António Costa fala em “inconsistência” do PSD.

"O que acho é que há inconsistência do PSD ao longo dos tempos sobre questões estruturais. É urgente recuperar o atraso relativamente às carências. A solução do Montijo foi alvo de estudo de impacto ambiental e o que é surpreendente é o PSD, que durante o plano de discussão não pôs em causa a solução do aeroporto e agora diz que se necessário que se proceda à renegociação das condições contratuais da negociação. Quem fez esta concessão no processo de privatização da ANA foi o anterior Governo. O PSD coloca em causa o contrato do Governo anterior". 

O líder do PSD não olha a meias palavras e diz que “com o PS tivemos nestes quatro anos a maior carga de sempre", atira Rui Rio, que frisa que "as contas certas derivam de uma alta carga fiscal".

“Costa começou por dizer que não ia baixar impostos, o PSD falou em baixar e agora António Costa diz que poderia baixar qualquer coisa. Com o Partido Socialista tivemos a maior carga fiscal de sempre. Nunca os portugueses pagaram tantos impostos relativamente à produção nacional. A receita fiscal cresceu mais que o produto", considerou.

"A minha proposta é muito simples, em 2023 teremos uma margem orçamental na ordem de 15 mil milhões de euros. Desse valor 25% é para reduzir impostos, 25% é para aumentar investimento público, que foi mais baixo nestes quatro anos no que no governo anterior mesmo com a Troika cá dentro, e 50% para a despesa corrente. É claro como água", acrescentou.

António Costa discordou e defendeu que o Governo de Passos Coelho cortou muito mais que a troika. Sobre a carga fiscal, o líder do PS diz que esta aumentou devido  "devido às contribuições do trabalho", uma vez que, diz, "foram criados 350 mil postos de trabalho durante a última legislatura. Isso originou um aumento da receita, o que prova que "a economia voltou a funcionar".

"Um dos melhores indicadores do futuro é que a estabilidade da Segurança Social aumentou 22 anos nesta legislatura. Em segundo lugar, procedemos à redução de impostos no trabalho. O que os portugueses poupam em IRS é duas vezes e meia mais do que os pequenos aumentos em impostos sobre o consumo. Temos aplicado medidas de redução fiscal direcionadas a políticas. Na anterior legislatura houve aumento de impostos, nesta houve uma justa redução”, afirmou.

Já sobre o Serviço Nacional de Saúde (SNS), Costa admite que este não está como deseja, mas garante que não está pior do que em 2015.

“O SNS não está pior do que há quatro anos", referiu, lembrando que o governo repôs 1600 milhões de euros que tinham sido cortados pela coligação PSD/CDS e que "há mais 11 mil profissionais na saúde" e “mais 700 mil consultas do que em 2015".
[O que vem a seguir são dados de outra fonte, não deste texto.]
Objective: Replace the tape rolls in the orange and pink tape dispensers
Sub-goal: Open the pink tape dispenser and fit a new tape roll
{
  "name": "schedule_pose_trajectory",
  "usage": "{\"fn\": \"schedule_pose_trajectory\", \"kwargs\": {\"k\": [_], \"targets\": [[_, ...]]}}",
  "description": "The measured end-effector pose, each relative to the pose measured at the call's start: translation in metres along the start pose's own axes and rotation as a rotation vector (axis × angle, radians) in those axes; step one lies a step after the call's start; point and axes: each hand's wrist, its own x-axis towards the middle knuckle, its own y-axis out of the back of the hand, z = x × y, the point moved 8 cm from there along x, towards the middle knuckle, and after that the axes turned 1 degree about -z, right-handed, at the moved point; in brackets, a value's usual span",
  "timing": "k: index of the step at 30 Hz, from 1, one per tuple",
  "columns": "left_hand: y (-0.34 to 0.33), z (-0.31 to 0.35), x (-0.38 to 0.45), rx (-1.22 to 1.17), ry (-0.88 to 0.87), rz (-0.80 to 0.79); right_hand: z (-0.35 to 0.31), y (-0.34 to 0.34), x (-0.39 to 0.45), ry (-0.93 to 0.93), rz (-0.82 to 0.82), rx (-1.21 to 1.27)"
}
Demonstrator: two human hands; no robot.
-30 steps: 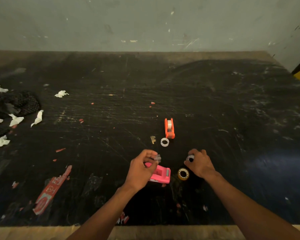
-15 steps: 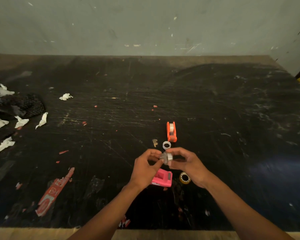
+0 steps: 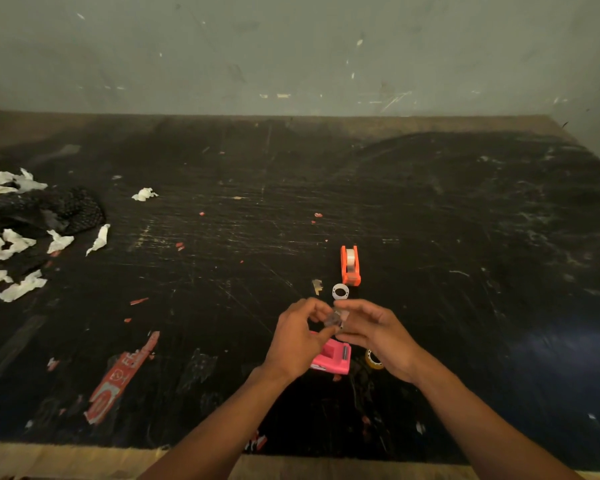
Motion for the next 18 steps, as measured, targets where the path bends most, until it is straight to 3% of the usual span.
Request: {"fn": "schedule_pose_trajectory", "kwargs": {"k": [5, 11, 18], "targets": [[-0.001, -0.002, -0.001, -0.069, 0.030, -0.078, 0.003, 0.002, 0.002, -0.035, 0.029, 0.002], [0.001, -0.025, 0.001, -0.216, 0.219, -0.122, -0.003, -0.001, 0.004, -0.027, -0.001, -0.065], [0.003, -0.034, 0.006, -0.258, 0.274, -0.132, -0.010, -0.004, 0.008, 0.045, 0.005, -0.292]]}}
Rui Rio opõe-se e garante que “o SNS está pior. "Podemos jogar aqui uns números (...) O orçamento executado foi menor nestes quatro anos", garantiu, defendendo depois a evidência" de boa gestão do SNS por PPP.

Costa lembra que lei de bases da saúde assegura um SNS "público" e "tendencialmente gratuito".

Também os professores entraram no frente a frente, com o social-democrata a garantir que os professores têm a ganhar com o PSD.

“Os professores comigo podem ficar a ganhar e negociar de outra forma", disse Rio.

O líder do PSD garantiu que o Executivo foi coerente com os docentes.

"Descongelámos as carreiras, fizemos o que tínhamos prometido", disse o socialista, lembrando às críticas de Rio às reivindicações de melhores salários por parte dos magistrados.

Para Costa, o líder do PSD é também o “líder da oposição ao Ministério Público".

Rio respondeu e usa como exemplo de “respeito pelos magistrados” os facto de o PSD não ter “posto no programa” eleitoral nada que os visasse.

Sem esquecer as alterações climáticas, António Costa disse estar consciente da necessidade deste combate e lembrou medidas como a municipalização dos transportes públicos ou a implementação do passe único. Além disso, o socialista disse ainda que pretende investir mais nas energias renováveis.

Neste aspeto, Rio admite que a solução para as alterações climáticas deve ser algo que une Esquerda à Direita.